Tuesday, February 9, 2016

When a Sex Show Does the Bible Belt


America's largest sex convention is swinging through the Bible Belt.

That's right, folks:  Exxotica* Expo 2016 will be in Dallas this coming August, between stops in Chicago and suburban New York.

Big D has always yearned to play with the big boys, and now, at least when it comes to the taboo, it is.

Even if this isn't exactly what many civic leaders had in mind.

Exxotica's conventions purport to be a one-stop-shop for ideas and equipment to enhance a person's "love" life, but it's hard to hide the reality:  our planet's insatiable porn industry is running the show.  And just to be clear, pornography isn't about love - it's about lust.

Let's face it:  There's little altruism and selfless commitment in porn.  Whatever love might be found in the porn business is the love of self, or the love of money.

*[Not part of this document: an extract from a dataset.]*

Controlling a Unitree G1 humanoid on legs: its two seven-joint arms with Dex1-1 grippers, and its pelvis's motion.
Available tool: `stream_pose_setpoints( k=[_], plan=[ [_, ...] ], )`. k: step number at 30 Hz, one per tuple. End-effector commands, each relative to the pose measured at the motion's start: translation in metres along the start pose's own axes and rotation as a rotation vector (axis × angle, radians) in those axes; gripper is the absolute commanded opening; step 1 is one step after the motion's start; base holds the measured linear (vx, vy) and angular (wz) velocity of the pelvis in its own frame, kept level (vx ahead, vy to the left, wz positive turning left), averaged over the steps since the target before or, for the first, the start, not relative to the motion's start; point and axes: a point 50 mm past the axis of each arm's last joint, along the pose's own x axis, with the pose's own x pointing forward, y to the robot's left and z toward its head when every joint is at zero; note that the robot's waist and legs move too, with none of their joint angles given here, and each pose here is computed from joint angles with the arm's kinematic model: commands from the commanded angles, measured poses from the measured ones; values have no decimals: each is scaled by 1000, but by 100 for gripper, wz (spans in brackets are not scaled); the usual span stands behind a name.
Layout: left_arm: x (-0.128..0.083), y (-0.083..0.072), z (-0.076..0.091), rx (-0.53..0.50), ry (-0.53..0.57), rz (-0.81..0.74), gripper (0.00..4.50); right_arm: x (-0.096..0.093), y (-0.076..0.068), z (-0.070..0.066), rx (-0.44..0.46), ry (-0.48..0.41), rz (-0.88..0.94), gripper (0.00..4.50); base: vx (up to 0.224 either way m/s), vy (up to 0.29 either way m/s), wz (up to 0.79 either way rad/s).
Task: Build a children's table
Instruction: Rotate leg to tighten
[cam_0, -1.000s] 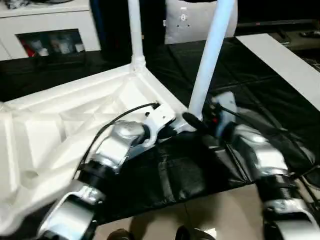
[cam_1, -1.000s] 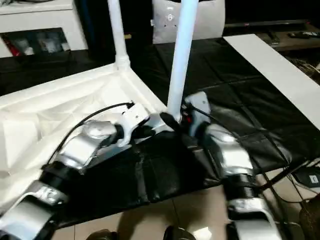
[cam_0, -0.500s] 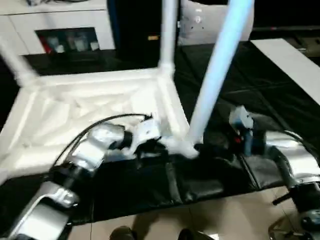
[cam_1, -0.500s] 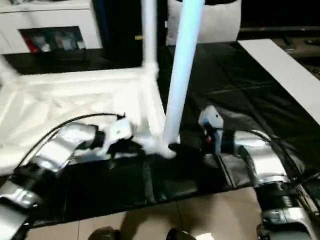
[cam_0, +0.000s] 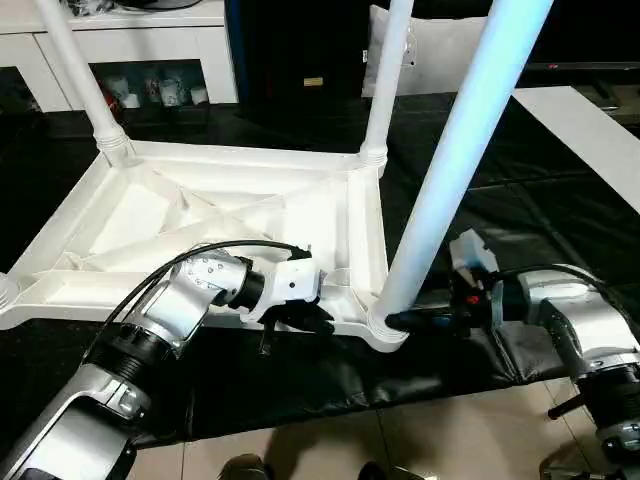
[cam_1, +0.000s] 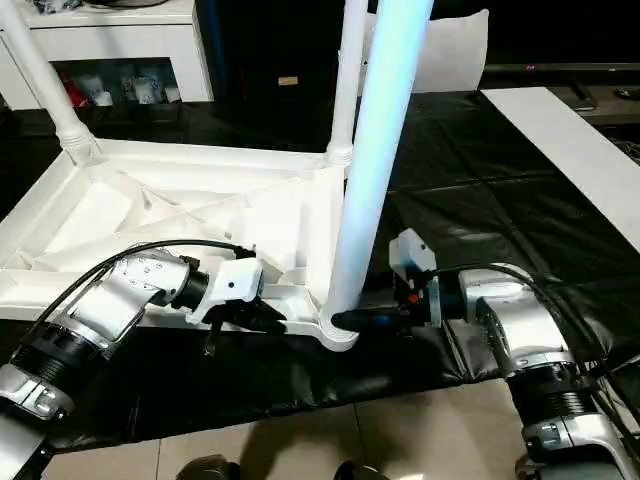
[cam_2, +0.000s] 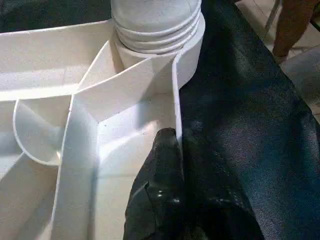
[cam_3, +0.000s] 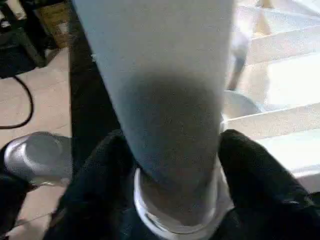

Ahh, yes!  The money.  Sponsors of the show estimate it will pump seven to eight million dollars into the local economy, not counting the profits sex-oriented businesses expect to generate thanks to their, um, exposure at the convention.

After all, isn't this what convention centers are for?  Dallas built and maintains its convention center to act as a business generator.  The city even recently commissioned a gaudy new high-rise hotel to service convention visitors attending everything from obscure trade shows to the splashy annual spectacle that is the Mary Kay cosmetics "seminar."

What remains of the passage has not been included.